"""

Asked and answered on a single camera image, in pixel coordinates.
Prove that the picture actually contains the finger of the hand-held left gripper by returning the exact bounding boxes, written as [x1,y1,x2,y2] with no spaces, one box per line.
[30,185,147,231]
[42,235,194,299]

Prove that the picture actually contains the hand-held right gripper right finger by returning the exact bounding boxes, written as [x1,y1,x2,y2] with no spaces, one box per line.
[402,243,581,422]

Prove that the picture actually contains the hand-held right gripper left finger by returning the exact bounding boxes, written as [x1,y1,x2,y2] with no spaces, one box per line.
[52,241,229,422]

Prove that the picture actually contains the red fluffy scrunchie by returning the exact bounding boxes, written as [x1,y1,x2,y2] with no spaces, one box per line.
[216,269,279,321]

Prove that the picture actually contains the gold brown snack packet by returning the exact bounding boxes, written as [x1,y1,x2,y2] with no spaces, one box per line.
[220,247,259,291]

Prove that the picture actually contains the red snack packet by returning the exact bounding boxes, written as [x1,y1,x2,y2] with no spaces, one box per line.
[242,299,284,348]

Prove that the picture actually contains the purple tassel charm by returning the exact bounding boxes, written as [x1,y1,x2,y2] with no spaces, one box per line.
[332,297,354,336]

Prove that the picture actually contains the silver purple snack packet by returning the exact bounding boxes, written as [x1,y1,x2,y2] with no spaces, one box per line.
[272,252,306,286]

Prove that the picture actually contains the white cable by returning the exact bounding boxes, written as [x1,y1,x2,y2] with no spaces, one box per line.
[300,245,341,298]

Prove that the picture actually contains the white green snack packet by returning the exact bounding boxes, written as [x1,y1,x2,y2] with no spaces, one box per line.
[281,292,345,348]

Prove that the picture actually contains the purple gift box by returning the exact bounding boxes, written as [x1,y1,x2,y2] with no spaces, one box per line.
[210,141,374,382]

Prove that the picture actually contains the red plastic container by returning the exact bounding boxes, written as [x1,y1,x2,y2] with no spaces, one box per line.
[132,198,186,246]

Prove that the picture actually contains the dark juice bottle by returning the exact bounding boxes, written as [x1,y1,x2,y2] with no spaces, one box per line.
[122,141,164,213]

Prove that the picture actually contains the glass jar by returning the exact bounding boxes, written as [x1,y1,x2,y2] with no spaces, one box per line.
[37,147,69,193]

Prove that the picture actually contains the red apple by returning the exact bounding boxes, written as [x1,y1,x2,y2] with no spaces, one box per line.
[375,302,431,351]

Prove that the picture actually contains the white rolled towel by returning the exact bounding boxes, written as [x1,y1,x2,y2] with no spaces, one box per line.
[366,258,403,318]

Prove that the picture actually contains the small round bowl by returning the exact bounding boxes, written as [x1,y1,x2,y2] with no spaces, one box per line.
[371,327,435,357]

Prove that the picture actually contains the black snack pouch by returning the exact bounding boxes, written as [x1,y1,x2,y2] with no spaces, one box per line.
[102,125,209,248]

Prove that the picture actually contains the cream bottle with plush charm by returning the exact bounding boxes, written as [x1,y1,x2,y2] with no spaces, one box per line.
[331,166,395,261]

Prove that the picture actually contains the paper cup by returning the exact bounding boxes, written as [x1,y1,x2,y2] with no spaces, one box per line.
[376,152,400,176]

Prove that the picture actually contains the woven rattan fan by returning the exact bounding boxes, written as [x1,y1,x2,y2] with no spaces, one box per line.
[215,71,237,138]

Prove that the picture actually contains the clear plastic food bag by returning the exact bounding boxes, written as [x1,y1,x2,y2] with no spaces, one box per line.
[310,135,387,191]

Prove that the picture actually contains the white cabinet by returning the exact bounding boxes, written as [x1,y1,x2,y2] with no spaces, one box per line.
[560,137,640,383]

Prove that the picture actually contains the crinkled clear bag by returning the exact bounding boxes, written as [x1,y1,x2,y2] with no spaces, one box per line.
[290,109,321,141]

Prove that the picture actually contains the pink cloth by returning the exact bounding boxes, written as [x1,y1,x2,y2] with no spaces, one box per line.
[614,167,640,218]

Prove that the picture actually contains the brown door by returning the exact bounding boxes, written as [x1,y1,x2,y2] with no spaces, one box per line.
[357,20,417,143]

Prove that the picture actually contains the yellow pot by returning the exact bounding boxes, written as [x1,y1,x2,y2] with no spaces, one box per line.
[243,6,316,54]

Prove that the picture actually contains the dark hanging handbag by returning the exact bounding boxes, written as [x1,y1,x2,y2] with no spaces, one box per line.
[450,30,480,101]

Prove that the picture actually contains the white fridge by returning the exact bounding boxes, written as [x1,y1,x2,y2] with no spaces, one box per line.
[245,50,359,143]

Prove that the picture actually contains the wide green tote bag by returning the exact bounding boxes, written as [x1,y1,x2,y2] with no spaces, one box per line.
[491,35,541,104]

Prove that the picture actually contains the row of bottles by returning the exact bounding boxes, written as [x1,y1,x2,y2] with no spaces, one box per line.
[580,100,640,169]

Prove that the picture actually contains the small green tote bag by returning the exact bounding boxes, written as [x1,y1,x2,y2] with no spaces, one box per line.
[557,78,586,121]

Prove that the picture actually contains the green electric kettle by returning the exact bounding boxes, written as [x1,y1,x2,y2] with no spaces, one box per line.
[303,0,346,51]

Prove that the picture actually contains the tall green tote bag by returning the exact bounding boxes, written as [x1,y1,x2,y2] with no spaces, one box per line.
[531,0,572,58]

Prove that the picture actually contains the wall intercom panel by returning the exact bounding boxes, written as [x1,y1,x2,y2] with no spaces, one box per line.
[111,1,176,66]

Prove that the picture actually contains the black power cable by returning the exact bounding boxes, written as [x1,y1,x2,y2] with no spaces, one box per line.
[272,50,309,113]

"""

▶ _WORK TASK_: Output every record exactly as written, with nothing dropped.

▶ _TASK SOLUTION_:
Asked and answered on a single camera image, in pixel coordinates.
Prove that the picture actually contains the finger of the hand-held left gripper by returning the exact bounding boxes, written as [x1,y1,x2,y2] with no spaces, one box per line.
[30,185,147,231]
[42,235,194,299]

Prove that the picture actually contains the hand-held right gripper right finger by returning the exact bounding boxes, written as [x1,y1,x2,y2] with no spaces, one box per line.
[402,243,581,422]

Prove that the picture actually contains the hand-held right gripper left finger by returning the exact bounding boxes, written as [x1,y1,x2,y2] with no spaces, one box per line.
[52,241,229,422]

Prove that the picture actually contains the red fluffy scrunchie by returning the exact bounding boxes, written as [x1,y1,x2,y2] with no spaces, one box per line.
[216,269,279,321]

Prove that the picture actually contains the gold brown snack packet by returning the exact bounding boxes, written as [x1,y1,x2,y2] with no spaces, one box per line.
[220,247,259,291]

Prove that the picture actually contains the red snack packet by returning the exact bounding boxes, written as [x1,y1,x2,y2] with no spaces, one box per line.
[242,299,284,348]

Prove that the picture actually contains the purple tassel charm by returning the exact bounding boxes, written as [x1,y1,x2,y2] with no spaces, one box per line.
[332,297,354,336]

Prove that the picture actually contains the silver purple snack packet by returning the exact bounding boxes, written as [x1,y1,x2,y2] with no spaces, one box per line.
[272,252,306,286]

Prove that the picture actually contains the white cable by returning the exact bounding boxes, written as [x1,y1,x2,y2] with no spaces, one box per line.
[300,245,341,298]

Prove that the picture actually contains the white green snack packet by returning the exact bounding boxes, written as [x1,y1,x2,y2] with no spaces, one box per line.
[281,292,345,348]

Prove that the picture actually contains the purple gift box by returning the exact bounding boxes, written as [x1,y1,x2,y2] with no spaces, one box per line.
[210,141,374,382]

Prove that the picture actually contains the red plastic container by returning the exact bounding boxes, written as [x1,y1,x2,y2] with no spaces, one box per line.
[132,198,186,246]

Prove that the picture actually contains the dark juice bottle by returning the exact bounding boxes, written as [x1,y1,x2,y2] with no spaces, one box per line.
[122,141,164,213]

Prove that the picture actually contains the glass jar by returning the exact bounding boxes, written as [x1,y1,x2,y2] with no spaces, one box per line.
[37,147,69,193]

Prove that the picture actually contains the red apple by returning the exact bounding boxes, written as [x1,y1,x2,y2] with no spaces, one box per line.
[375,302,431,351]

Prove that the picture actually contains the white rolled towel by returning the exact bounding boxes, written as [x1,y1,x2,y2] with no spaces, one box per line.
[366,258,403,318]

Prove that the picture actually contains the small round bowl by returning the exact bounding boxes, written as [x1,y1,x2,y2] with no spaces, one box per line.
[371,327,435,357]

Prove that the picture actually contains the black snack pouch by returning the exact bounding boxes, written as [x1,y1,x2,y2] with no spaces, one box per line.
[102,125,209,248]

Prove that the picture actually contains the cream bottle with plush charm by returning the exact bounding boxes, written as [x1,y1,x2,y2] with no spaces, one box per line.
[331,166,395,261]

Prove that the picture actually contains the paper cup by returning the exact bounding boxes, written as [x1,y1,x2,y2] with no spaces, one box per line.
[376,152,400,176]

Prove that the picture actually contains the woven rattan fan by returning the exact bounding boxes, written as [x1,y1,x2,y2] with no spaces, one box per line.
[215,71,237,138]

Prove that the picture actually contains the clear plastic food bag by returning the exact bounding boxes, written as [x1,y1,x2,y2] with no spaces, one box per line.
[310,135,387,191]

Prove that the picture actually contains the white cabinet by returning the exact bounding boxes, written as [x1,y1,x2,y2] with no spaces, one box per line.
[560,137,640,383]

Prove that the picture actually contains the crinkled clear bag by returning the exact bounding boxes, written as [x1,y1,x2,y2] with no spaces, one box per line.
[290,109,321,141]

Prove that the picture actually contains the pink cloth by returning the exact bounding boxes, written as [x1,y1,x2,y2] with no spaces, one box per line.
[614,167,640,218]

Prove that the picture actually contains the brown door by returning the exact bounding boxes, written as [x1,y1,x2,y2] with no spaces, one box per line.
[357,20,417,143]

Prove that the picture actually contains the yellow pot by returning the exact bounding boxes, written as [x1,y1,x2,y2] with no spaces, one box per line.
[243,6,316,54]

Prove that the picture actually contains the dark hanging handbag by returning the exact bounding boxes, written as [x1,y1,x2,y2] with no spaces, one box per line.
[450,30,480,101]

Prove that the picture actually contains the white fridge by returning the exact bounding boxes, written as [x1,y1,x2,y2] with no spaces, one box per line.
[245,50,359,143]

Prove that the picture actually contains the wide green tote bag by returning the exact bounding boxes, written as [x1,y1,x2,y2] with no spaces, one box per line.
[491,35,541,104]

Prove that the picture actually contains the row of bottles by returning the exact bounding boxes, written as [x1,y1,x2,y2] with no spaces, one box per line.
[580,100,640,169]

Prove that the picture actually contains the small green tote bag by returning the exact bounding boxes, written as [x1,y1,x2,y2] with no spaces, one box per line.
[557,78,586,121]

Prove that the picture actually contains the green electric kettle by returning the exact bounding boxes, written as [x1,y1,x2,y2] with no spaces, one box per line.
[303,0,346,51]

Prove that the picture actually contains the tall green tote bag by returning the exact bounding boxes, written as [x1,y1,x2,y2] with no spaces, one box per line.
[531,0,572,58]

Prove that the picture actually contains the wall intercom panel by returning the exact bounding boxes, written as [x1,y1,x2,y2] with no spaces, one box per line.
[111,1,176,66]

Prove that the picture actually contains the black power cable by returning the exact bounding boxes, written as [x1,y1,x2,y2] with no spaces, one box per line.
[272,50,309,113]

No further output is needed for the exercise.